I had my second HbA1c in June and was called in to see the diabetic nurse the next day. My HbA1c was 99! 3 higher than the previous reading. I had lost 7kg, which backed up the lifestyle change I told her about, and I was really confused. I asked her if I definitely had T2, as I have 2 autoimmune diseases and no risk factors forT2 other than being overweight. She said I'm overweight and in my 40's, therefore it's definitely T2.

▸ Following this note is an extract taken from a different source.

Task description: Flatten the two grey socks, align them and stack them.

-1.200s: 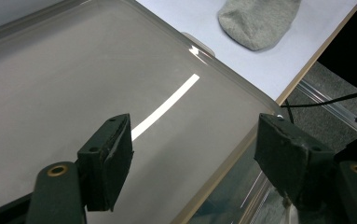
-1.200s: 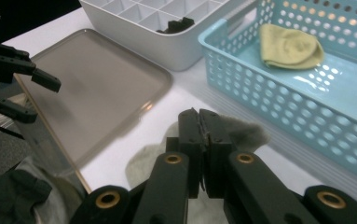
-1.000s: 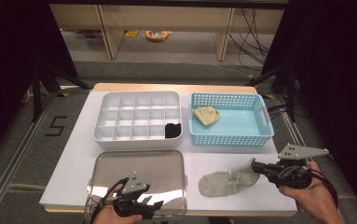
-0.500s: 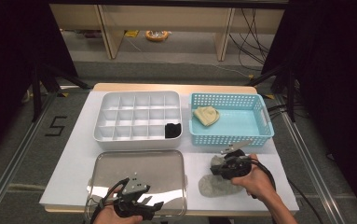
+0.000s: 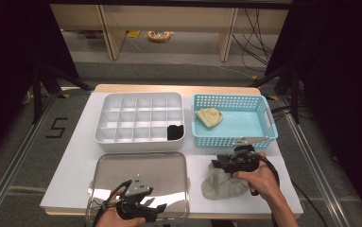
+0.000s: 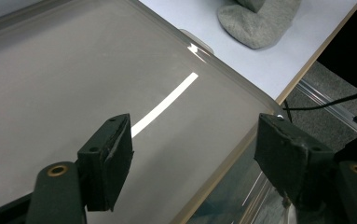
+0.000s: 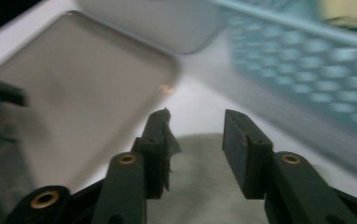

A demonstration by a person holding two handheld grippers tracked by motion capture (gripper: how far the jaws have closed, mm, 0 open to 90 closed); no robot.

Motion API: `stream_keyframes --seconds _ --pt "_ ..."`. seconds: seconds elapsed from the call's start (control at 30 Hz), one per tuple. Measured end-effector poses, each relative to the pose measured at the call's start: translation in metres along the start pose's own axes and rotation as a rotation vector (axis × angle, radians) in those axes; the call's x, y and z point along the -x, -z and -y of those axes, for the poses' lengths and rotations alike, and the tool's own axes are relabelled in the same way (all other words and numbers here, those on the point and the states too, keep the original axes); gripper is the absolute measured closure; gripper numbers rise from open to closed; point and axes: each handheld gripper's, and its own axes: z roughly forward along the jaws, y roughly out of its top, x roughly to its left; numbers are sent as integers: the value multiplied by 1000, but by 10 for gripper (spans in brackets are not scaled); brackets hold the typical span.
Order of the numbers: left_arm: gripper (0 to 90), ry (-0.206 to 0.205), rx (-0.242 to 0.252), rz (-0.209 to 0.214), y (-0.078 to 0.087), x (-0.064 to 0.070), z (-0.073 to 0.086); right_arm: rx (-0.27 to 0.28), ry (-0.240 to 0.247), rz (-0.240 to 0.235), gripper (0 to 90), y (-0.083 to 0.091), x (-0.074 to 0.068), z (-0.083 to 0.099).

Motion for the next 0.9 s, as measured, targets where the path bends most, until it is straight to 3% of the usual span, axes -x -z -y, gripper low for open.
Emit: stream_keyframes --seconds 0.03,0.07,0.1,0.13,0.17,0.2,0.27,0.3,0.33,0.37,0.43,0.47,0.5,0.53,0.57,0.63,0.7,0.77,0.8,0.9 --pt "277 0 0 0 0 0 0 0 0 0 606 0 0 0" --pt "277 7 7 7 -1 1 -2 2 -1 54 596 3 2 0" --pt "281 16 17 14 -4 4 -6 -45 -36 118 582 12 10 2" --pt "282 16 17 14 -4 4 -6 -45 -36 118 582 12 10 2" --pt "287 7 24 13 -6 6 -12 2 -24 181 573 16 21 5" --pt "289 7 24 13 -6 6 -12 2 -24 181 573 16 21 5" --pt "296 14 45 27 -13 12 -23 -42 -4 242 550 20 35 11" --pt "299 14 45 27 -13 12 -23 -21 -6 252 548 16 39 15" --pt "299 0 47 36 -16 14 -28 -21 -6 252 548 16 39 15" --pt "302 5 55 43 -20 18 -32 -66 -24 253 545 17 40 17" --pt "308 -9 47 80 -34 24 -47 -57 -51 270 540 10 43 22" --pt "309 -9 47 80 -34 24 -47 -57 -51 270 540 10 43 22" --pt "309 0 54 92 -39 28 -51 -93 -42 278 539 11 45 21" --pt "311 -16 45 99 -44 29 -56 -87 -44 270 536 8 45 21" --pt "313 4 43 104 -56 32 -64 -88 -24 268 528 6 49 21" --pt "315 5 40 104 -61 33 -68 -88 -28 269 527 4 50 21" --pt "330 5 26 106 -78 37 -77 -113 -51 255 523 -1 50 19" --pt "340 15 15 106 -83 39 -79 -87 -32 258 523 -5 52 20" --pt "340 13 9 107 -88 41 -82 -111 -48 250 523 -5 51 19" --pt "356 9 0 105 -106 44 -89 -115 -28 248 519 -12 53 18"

She was adamant that I follow a standard low fat diet like everyone in the world should and said sugar is not the enemy. I'm not a nurse but even I knew I should be limiting my carbs! She told me my plate should be 1/3 full of starchy carbs!
My question is, does anyone know why my blood sugars are higher after 3 months in medication and with a huge lifestyle change? My GP gave me a prescription for gliclacide (sp?) yesterday so I'll be taking that alongside metformin. I have a few other health issues: Graves' disease, chronic kidney disease, fibromyalgia and anxiety/depression.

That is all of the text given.